Exercise prompt: Copy out again, unchanged, the listing below from the line that has "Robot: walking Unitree" through the line that has "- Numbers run".

Supplied information:
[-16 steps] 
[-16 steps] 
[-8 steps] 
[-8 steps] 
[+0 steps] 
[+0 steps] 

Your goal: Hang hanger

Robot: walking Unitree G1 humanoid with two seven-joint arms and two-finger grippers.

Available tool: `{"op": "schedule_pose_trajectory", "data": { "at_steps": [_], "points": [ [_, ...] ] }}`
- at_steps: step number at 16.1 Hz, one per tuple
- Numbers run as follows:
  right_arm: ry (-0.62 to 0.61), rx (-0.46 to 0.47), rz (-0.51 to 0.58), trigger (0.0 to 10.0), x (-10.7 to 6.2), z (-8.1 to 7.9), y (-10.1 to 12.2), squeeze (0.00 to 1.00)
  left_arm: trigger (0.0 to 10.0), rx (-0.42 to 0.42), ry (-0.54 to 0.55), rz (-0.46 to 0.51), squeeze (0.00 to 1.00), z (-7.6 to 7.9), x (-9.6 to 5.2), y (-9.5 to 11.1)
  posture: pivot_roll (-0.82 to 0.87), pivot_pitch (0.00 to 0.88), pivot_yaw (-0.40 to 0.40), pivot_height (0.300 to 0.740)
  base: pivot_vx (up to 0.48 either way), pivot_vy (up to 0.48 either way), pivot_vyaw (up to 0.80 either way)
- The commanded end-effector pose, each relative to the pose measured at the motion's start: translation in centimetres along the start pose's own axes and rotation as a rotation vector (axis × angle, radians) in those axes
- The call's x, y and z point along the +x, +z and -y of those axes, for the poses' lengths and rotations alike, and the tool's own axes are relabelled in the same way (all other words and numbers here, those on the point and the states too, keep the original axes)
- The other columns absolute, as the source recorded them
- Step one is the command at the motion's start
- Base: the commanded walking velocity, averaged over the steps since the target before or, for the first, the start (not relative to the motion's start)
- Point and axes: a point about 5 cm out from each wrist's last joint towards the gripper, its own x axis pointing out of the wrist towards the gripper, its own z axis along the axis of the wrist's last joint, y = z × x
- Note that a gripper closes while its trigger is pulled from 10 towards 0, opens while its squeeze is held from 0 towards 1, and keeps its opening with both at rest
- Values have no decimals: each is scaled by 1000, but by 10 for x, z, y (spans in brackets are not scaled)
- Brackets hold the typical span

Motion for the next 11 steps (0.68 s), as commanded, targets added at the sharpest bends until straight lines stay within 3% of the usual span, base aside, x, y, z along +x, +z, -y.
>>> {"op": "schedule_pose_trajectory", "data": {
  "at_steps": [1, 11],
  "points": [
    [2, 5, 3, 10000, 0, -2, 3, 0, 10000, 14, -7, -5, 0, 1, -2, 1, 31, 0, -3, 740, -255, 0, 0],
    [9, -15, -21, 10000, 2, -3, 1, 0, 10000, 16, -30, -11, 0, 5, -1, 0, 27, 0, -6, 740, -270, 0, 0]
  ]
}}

Exercise solution:
Robot: walking Unitree G1 humanoid with two seven-joint arms and two-finger grippers.

Available tool: `{"op": "schedule_pose_trajectory", "data": { "at_steps": [_], "points": [ [_, ...] ] }}`
- at_steps: step number at 16.1 Hz, one per tuple
- Numbers run as follows:

The required output has been given.